== Segment start ==

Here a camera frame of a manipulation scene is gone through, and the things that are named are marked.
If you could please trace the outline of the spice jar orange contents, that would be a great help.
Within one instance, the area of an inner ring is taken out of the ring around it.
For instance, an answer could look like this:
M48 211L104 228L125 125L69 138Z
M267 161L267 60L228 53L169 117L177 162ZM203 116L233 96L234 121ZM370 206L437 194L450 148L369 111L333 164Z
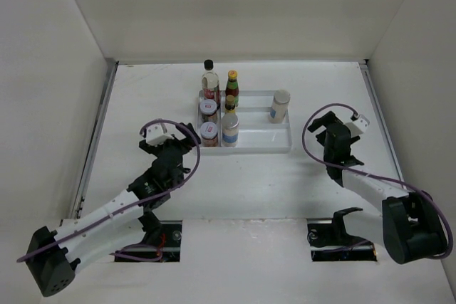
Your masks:
M218 126L214 122L204 122L199 132L203 147L217 147L219 145Z

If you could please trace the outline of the spice jar dark contents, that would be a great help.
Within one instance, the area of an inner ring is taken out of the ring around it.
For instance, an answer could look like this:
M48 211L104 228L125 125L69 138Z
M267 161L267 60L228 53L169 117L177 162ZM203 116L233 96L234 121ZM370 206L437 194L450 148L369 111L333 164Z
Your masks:
M218 122L217 103L213 99L204 99L199 104L199 111L202 122Z

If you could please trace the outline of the white shaker blue label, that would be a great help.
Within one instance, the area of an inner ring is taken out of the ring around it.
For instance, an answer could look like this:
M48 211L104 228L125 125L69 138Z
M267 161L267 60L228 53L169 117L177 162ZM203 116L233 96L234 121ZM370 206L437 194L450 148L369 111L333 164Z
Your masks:
M227 113L222 118L222 145L234 147L239 138L239 118L234 113Z
M273 96L273 102L269 111L271 123L282 123L286 116L291 96L287 90L277 90Z

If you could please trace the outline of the small yellow label bottle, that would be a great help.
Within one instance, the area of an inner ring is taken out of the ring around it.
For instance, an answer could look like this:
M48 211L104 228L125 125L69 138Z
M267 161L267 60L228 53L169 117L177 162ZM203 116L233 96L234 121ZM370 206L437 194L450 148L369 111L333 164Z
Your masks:
M233 95L227 95L225 97L224 112L226 114L236 113L236 98Z

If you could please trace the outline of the dark sauce bottle black cap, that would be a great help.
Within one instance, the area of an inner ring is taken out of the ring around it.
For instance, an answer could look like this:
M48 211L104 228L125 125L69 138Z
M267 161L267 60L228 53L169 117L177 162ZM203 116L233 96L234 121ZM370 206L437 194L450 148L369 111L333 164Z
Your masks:
M214 62L210 59L204 61L202 92L205 99L213 100L217 107L220 106L219 76L214 72Z

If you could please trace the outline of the green bottle yellow cap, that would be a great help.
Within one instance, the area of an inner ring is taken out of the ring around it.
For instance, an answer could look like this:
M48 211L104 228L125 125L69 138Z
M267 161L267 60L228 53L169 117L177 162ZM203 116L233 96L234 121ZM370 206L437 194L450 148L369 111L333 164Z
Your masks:
M230 70L227 74L227 85L225 89L225 95L232 95L234 97L234 104L237 107L239 105L239 84L238 84L238 73L235 70Z

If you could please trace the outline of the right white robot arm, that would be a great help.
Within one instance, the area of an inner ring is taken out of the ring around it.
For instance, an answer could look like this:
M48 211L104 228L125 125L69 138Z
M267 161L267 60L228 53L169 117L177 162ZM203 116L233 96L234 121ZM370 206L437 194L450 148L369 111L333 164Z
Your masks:
M398 179L364 170L364 163L353 156L351 146L368 129L368 119L353 111L351 119L343 122L328 107L321 110L324 114L313 114L303 129L316 133L323 147L323 155L316 161L325 166L330 179L378 211L370 215L353 207L335 212L330 227L332 239L345 244L354 237L365 238L383 246L398 264L447 258L454 237L432 197Z

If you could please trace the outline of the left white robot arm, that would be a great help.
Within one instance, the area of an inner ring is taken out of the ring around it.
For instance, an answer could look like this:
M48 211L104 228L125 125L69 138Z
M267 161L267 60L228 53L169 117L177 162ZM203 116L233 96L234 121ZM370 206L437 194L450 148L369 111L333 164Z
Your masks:
M153 156L151 166L114 199L55 230L36 230L25 263L43 297L64 290L85 267L137 245L152 246L159 240L161 223L154 210L171 197L195 173L183 165L183 157L200 148L201 139L192 124L175 122L181 139L169 135L169 120L156 119L140 129L139 148Z

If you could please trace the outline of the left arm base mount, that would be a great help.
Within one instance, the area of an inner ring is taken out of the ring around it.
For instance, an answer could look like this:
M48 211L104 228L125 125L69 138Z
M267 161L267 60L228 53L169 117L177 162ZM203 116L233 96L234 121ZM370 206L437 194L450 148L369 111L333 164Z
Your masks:
M147 230L140 243L116 251L116 263L176 263L180 261L182 221L159 221L152 212L142 223Z

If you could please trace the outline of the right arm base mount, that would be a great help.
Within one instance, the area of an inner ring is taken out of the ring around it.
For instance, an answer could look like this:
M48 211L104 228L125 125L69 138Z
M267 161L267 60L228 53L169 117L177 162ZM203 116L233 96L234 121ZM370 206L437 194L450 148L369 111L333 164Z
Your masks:
M377 261L372 242L346 231L345 217L357 211L363 210L351 207L336 211L330 219L307 220L307 241L313 262Z

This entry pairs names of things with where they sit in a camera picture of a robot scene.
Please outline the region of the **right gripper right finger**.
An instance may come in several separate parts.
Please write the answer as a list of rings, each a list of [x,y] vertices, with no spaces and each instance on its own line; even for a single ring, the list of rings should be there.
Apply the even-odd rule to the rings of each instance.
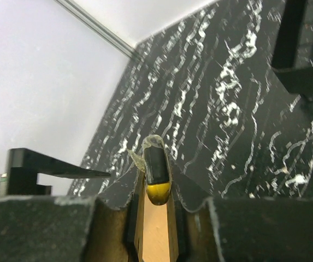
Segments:
[[[313,261],[313,199],[218,198],[172,167],[171,261]]]

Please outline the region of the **yellow black utility knife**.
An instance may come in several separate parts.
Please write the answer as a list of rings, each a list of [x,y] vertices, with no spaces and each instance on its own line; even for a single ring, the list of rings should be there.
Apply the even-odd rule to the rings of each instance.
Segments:
[[[157,206],[166,204],[172,187],[172,171],[162,137],[157,134],[147,136],[142,143],[142,155],[127,151],[145,175],[146,193],[151,203]]]

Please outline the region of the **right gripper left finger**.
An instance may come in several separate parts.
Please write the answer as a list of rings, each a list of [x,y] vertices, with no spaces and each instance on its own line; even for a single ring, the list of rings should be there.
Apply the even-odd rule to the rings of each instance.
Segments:
[[[0,196],[0,261],[142,261],[144,175],[92,196]]]

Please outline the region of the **aluminium frame rail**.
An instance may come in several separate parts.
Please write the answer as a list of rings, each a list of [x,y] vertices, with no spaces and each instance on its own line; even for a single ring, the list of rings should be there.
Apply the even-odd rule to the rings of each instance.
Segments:
[[[119,50],[125,56],[135,59],[137,53],[133,47],[128,45],[124,40],[118,37],[110,29],[96,20],[92,15],[80,7],[77,3],[71,0],[55,0],[61,7],[63,7],[67,12],[73,15],[76,19],[82,22],[94,33],[103,38],[111,46]]]

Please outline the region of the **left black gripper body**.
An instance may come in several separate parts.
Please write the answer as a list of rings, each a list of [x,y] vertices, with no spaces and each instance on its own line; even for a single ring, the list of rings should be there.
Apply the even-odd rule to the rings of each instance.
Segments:
[[[8,151],[5,173],[0,175],[0,195],[50,195],[52,186],[38,184],[38,175],[68,179],[109,178],[108,172],[84,169],[28,148]]]

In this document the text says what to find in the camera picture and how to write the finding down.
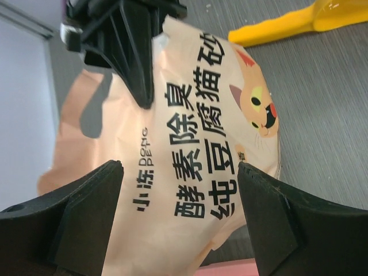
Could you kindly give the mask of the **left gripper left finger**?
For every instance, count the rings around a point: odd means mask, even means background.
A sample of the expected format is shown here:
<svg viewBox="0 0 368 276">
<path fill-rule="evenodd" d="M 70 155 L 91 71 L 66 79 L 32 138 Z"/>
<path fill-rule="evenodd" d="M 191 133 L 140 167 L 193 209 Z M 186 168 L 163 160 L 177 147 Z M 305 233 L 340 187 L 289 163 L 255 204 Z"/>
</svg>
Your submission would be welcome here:
<svg viewBox="0 0 368 276">
<path fill-rule="evenodd" d="M 1 211 L 1 275 L 101 275 L 124 168 L 87 175 Z"/>
</svg>

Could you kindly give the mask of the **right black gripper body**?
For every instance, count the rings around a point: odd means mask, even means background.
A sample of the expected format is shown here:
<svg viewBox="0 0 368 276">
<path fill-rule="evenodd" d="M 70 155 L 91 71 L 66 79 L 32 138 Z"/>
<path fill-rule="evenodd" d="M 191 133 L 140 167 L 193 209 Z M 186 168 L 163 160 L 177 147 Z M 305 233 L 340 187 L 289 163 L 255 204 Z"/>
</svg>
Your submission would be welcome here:
<svg viewBox="0 0 368 276">
<path fill-rule="evenodd" d="M 167 16 L 183 19 L 187 7 L 179 1 L 65 1 L 60 38 L 71 52 L 87 50 L 99 32 L 116 35 L 120 45 L 142 47 L 162 32 Z"/>
</svg>

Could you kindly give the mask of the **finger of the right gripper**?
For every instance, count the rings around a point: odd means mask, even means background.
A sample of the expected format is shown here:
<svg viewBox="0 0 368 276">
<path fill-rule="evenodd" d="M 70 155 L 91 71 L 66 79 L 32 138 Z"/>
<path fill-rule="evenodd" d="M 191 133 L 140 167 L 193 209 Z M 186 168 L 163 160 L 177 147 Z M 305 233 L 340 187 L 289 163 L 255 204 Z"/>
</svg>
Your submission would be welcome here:
<svg viewBox="0 0 368 276">
<path fill-rule="evenodd" d="M 84 63 L 111 68 L 125 82 L 136 103 L 149 109 L 154 101 L 152 40 L 142 47 L 120 45 L 115 34 L 99 32 L 87 41 Z"/>
</svg>

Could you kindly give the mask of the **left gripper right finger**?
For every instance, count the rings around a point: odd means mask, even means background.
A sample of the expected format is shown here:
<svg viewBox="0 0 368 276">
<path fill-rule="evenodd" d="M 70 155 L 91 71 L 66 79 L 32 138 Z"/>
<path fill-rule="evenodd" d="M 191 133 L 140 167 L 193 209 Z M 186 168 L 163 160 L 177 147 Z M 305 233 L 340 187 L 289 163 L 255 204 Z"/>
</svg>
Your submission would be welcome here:
<svg viewBox="0 0 368 276">
<path fill-rule="evenodd" d="M 367 211 L 311 195 L 248 163 L 237 175 L 260 275 L 366 275 Z"/>
</svg>

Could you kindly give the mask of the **pink cat litter bag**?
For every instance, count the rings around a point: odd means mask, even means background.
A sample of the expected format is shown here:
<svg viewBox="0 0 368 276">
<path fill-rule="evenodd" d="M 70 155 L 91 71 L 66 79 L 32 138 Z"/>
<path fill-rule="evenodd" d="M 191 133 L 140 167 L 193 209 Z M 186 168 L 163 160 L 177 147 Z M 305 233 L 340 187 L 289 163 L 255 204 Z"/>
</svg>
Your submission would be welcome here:
<svg viewBox="0 0 368 276">
<path fill-rule="evenodd" d="M 45 194 L 121 161 L 103 275 L 193 275 L 246 222 L 238 164 L 279 177 L 279 118 L 253 58 L 172 17 L 153 43 L 151 108 L 113 74 L 101 134 L 85 136 L 80 117 L 103 75 L 81 71 L 61 110 L 52 167 L 37 184 Z"/>
</svg>

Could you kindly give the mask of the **yellow plastic scoop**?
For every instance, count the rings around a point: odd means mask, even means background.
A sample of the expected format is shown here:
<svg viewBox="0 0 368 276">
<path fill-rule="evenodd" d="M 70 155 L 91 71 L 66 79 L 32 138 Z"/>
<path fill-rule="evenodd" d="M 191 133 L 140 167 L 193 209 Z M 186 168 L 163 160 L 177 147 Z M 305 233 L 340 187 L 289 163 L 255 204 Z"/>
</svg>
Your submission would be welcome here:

== Segment end ==

> **ABOUT THIS EXERCISE**:
From the entries above, pull out each line that includes "bottle".

> **EXERCISE SOLUTION**:
If you could please trace the outline of the small yellow label bottle, that would be a great help.
If you could please trace the outline of the dark sauce bottle black cap, that would be a great help.
If you could please trace the outline of the green bottle yellow cap, that would be a great help.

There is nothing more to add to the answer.